Evidence for dark acoustic oscillations with specific scale and amplitude

DAO properties align with DESI anomaly requirements

Scenario offers an alternative to evolving dark energy

Abstract

The Hubble tension and the recently reported anomaly in data from the Dark Energy Spectroscopic Instrument (DESI) are considered to pose serious challenges to the standard $\Lambda$CDM model of cosmology. In this work, we show that resolving the Hubble tension with a scenario featuring dark radiation-matter decoupling (DRMD) predicts the presence of dark acoustic oscillations (DAO) similar in scale to baryon acoustic oscillations (BAO).

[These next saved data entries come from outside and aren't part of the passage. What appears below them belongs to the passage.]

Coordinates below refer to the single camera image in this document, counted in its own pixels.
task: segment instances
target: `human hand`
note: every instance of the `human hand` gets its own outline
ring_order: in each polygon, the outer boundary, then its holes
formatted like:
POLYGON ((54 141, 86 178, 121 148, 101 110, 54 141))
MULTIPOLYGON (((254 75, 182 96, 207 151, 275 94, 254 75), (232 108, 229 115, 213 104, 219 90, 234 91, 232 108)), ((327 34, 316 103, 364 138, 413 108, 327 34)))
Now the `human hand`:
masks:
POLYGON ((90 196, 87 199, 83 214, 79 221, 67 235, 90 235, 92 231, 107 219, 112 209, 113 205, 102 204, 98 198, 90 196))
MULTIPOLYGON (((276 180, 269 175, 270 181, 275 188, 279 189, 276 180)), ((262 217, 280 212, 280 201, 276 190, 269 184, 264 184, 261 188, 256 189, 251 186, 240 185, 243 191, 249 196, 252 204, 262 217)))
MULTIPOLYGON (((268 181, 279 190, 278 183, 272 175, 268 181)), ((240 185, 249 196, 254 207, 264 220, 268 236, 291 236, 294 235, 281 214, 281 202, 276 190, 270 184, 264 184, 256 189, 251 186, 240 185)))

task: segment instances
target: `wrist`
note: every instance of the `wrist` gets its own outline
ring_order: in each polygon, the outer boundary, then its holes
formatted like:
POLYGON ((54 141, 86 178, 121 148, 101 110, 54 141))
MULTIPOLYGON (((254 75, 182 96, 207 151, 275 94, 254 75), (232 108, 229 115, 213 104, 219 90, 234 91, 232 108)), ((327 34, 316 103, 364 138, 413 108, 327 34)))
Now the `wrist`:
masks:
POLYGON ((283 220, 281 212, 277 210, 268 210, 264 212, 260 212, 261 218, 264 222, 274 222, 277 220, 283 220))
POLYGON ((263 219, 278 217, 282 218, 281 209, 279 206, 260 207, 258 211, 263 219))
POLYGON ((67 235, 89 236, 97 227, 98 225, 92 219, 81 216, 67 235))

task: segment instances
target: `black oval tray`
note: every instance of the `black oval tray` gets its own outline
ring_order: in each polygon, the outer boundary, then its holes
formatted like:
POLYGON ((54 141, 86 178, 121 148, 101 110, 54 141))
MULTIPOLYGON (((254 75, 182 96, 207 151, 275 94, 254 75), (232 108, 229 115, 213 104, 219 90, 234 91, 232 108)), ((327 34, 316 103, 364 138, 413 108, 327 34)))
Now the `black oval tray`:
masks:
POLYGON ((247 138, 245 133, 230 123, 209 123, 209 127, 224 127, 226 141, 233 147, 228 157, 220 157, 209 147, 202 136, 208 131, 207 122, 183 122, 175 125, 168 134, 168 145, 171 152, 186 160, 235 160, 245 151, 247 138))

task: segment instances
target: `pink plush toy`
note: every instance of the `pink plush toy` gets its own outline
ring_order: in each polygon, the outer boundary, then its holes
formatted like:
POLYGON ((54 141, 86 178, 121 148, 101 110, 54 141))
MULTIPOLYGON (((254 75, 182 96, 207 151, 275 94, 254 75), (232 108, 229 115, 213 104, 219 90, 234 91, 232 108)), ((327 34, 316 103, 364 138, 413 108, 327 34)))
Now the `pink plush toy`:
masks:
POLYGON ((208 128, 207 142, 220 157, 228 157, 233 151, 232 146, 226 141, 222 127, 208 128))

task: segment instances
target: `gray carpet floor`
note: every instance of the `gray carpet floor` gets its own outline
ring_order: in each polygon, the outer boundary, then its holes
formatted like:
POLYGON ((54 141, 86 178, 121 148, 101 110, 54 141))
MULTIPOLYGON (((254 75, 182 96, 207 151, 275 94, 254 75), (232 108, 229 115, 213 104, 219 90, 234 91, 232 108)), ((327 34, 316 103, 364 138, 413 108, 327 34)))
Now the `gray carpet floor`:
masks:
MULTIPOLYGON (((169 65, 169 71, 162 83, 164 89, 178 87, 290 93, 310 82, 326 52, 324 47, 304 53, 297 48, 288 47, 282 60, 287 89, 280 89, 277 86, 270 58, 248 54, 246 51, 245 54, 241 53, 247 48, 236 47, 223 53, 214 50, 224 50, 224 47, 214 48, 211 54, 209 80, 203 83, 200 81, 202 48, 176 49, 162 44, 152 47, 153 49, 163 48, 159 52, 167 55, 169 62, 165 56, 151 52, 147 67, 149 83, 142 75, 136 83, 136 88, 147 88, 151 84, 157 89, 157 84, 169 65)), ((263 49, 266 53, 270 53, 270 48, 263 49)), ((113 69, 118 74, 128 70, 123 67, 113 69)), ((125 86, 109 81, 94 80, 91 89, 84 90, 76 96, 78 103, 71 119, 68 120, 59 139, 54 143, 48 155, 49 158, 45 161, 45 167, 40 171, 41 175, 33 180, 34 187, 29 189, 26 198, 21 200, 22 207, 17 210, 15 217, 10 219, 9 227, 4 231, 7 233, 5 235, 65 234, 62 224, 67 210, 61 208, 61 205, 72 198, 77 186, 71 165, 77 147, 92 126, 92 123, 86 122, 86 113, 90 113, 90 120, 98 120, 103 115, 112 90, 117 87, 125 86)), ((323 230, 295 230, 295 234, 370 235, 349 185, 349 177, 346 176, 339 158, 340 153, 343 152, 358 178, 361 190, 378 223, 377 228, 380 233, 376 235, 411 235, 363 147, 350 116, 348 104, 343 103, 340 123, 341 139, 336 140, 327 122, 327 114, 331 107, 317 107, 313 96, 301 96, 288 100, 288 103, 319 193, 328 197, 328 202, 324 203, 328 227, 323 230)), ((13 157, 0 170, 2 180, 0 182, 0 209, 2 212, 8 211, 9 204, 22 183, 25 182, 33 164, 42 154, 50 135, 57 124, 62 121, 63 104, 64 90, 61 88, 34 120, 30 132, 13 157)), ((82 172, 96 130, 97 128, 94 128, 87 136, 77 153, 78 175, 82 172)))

Using an inference independent of large-scale structure data, relying only on Planck measurements of the cosmic microwave background and SH$0$ES-calibrated supernova data, we find evidence for a DAO signal with drag-horizon scale $r_{d,\mathrm{DAO}} \in[54,65]\,\mathrm{Mpc}/h$ ($68\%\,\mathrm{C.I.}$) and amplitude $A_\mathrm{DAO} \in [0.02,0.05]$ ($68\%\,\mathrm{C.I.}$). These predictions provide a concrete target for current and upcoming large-scale structure surveys, including DESI, Euclid, and the Roman Space Telescope. Remarkably, the predicted DAO properties are consistent with those required to explain the DESI anomaly, offering both an alternative to evolving dark energy and a preliminary validation of the relevance of a dark radiation-matter decoupling scenario for addressing the Hubble tension.